Alternating between two time periods, the Great Depression in 1936 and World War I in 1918, Clare Vanderpool tells the story of the small fictional town of Manifest in southeastern Kansas. Nominally, it’s the story of 12-year-old Abilene Tucker, who has spent her life traveling the rails with her father, Gideon. Then, soon after her 12th birthday, he up and sends her back to Manifest, a town he’s never talked about but has some connection with, to live with an old friend of his so he can go work in Nebraska. Feeling abandoned, Abilene decides what she needs to do is figure out what connection her dad has with this town, and why he’s sent her there. She ends up working for an old Hungarian fortune teller, and in return she tells Abilene stories, slowly unveiling the mystery of her father’s past. It’s by digging up the past that Abilene manages to pull a town that was slowly falling apart back together.

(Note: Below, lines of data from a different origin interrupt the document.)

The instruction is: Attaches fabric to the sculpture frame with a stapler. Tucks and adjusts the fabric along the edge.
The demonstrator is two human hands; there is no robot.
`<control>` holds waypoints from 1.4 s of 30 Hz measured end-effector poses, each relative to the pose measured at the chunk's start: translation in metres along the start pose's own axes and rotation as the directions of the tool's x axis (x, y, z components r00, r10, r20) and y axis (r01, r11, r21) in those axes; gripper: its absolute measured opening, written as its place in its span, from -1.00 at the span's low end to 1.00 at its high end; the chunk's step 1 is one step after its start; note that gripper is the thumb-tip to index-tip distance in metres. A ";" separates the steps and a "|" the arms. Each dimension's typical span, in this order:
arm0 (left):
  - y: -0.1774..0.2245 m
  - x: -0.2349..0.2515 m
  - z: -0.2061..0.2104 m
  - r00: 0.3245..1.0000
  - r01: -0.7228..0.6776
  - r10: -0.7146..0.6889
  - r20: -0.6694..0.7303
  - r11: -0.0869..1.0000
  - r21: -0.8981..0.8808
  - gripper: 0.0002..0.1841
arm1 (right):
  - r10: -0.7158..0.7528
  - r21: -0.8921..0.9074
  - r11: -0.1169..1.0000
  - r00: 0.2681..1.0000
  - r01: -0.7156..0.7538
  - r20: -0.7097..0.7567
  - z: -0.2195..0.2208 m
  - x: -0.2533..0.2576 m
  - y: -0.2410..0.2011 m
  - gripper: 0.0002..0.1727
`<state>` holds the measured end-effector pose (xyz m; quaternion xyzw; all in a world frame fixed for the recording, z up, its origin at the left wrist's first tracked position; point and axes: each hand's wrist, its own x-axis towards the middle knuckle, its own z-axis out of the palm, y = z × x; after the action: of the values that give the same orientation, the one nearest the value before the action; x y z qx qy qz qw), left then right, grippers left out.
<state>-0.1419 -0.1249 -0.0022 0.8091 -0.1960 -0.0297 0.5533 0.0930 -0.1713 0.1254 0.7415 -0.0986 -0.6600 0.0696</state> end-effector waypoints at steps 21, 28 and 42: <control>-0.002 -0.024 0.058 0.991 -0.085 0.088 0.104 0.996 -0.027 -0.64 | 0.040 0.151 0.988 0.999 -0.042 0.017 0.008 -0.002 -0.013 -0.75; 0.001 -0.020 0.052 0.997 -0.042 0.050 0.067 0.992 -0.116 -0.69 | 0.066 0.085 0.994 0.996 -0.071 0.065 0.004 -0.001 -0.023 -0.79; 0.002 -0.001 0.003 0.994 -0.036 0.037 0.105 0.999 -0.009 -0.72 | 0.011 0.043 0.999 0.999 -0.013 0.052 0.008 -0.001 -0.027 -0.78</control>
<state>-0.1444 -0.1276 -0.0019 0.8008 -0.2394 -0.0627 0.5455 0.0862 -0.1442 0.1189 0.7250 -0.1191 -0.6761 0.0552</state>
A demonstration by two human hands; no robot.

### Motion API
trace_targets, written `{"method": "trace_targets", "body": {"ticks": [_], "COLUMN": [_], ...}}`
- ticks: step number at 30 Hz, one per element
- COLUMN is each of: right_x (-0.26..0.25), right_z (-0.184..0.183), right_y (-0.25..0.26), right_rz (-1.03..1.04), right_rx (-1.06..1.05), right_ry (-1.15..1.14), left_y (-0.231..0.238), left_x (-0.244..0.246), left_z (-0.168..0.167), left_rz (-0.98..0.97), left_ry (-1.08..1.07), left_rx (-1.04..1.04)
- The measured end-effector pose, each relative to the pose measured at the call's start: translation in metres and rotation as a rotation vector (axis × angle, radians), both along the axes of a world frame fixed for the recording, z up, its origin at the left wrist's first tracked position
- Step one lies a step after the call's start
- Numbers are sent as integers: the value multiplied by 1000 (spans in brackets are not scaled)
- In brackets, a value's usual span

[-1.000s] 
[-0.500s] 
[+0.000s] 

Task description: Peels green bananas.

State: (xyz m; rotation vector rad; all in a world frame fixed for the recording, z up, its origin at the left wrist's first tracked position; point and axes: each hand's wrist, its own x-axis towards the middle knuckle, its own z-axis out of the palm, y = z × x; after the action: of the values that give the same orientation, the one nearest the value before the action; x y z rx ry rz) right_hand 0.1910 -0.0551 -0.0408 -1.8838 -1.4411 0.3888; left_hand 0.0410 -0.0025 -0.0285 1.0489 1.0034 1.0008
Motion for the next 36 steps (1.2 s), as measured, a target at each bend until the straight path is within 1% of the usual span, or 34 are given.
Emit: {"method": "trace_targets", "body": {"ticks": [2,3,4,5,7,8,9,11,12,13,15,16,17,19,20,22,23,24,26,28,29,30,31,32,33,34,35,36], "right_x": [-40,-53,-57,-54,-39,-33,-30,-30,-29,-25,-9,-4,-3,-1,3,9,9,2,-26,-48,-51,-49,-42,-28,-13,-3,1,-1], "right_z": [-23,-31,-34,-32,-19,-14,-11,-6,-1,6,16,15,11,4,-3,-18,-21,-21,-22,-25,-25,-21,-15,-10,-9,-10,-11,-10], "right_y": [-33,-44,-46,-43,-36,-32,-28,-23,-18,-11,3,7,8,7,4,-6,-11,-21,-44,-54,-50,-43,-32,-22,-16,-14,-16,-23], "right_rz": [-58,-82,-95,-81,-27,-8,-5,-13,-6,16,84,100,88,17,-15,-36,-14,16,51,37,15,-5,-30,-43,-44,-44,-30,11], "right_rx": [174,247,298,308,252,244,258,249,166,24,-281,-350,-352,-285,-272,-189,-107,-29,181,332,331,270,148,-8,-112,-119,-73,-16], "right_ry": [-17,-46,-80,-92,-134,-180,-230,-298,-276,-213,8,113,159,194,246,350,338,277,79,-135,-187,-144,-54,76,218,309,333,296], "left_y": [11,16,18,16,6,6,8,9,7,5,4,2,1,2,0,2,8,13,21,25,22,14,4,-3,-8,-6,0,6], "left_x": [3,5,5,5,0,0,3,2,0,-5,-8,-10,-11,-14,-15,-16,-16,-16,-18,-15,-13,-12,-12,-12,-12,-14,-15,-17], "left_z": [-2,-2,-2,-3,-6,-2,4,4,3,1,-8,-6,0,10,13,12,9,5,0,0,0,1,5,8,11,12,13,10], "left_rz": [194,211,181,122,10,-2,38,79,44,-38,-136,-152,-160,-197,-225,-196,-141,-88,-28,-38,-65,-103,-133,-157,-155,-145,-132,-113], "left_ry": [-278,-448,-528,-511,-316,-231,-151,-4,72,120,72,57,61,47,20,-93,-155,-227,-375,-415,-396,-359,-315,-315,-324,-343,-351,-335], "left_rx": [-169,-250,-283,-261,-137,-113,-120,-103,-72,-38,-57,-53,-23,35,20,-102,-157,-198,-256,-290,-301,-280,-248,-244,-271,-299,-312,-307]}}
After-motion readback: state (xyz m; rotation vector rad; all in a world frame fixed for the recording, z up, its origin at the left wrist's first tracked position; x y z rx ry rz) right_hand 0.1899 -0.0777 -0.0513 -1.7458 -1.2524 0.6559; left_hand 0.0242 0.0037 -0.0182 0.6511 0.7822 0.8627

It’s an excellent portrait of a time and a place, making Kansas come alive rather than just being an Everyplace like it usually is in novels. (We need someplace noncommittal. How about Kansas?) I could tell that Vanderpool knows her stuff (well, she is a native Kansan; in the author’s note, she says that this was based on memories of her grandparents) and loves the place and its small, rural towns. Additionally, she’s created some winning characters: Abilene is a smart, feisty girl, one with a nose for adventure. But it’s not solely a “girl” book: the two main characters from 1918, Jinx and Ned, are just as engaging as the girls from 1936. Vanderpool manages to balance the two time periods, capturing the essence of each, and transitions seamlessly between them.
It’s a very captivating read, well worth the Newbery award it won.
Rated: Mild, for some mild swearing.